=== Section Start ===

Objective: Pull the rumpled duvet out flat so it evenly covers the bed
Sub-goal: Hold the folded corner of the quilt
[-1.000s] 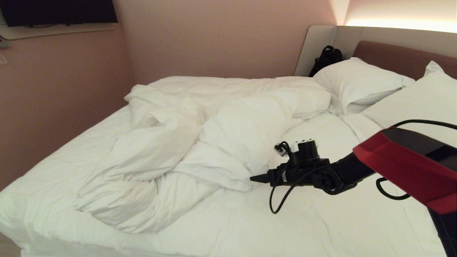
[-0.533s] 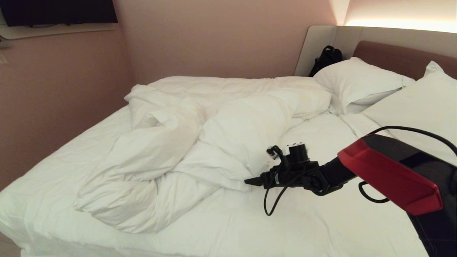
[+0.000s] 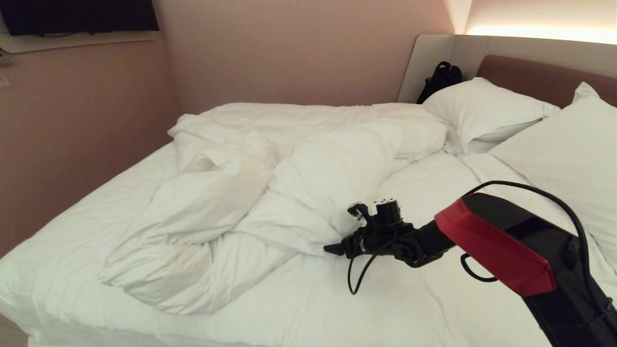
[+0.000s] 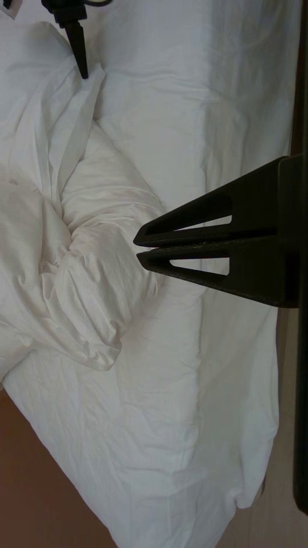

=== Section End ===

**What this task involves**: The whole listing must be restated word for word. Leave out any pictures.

**Output for this exercise**:
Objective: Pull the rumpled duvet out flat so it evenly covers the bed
Sub-goal: Hold the folded corner of the quilt
[-1.000s] 
[-0.533s] 
[+0.000s] 
[+0.000s] 

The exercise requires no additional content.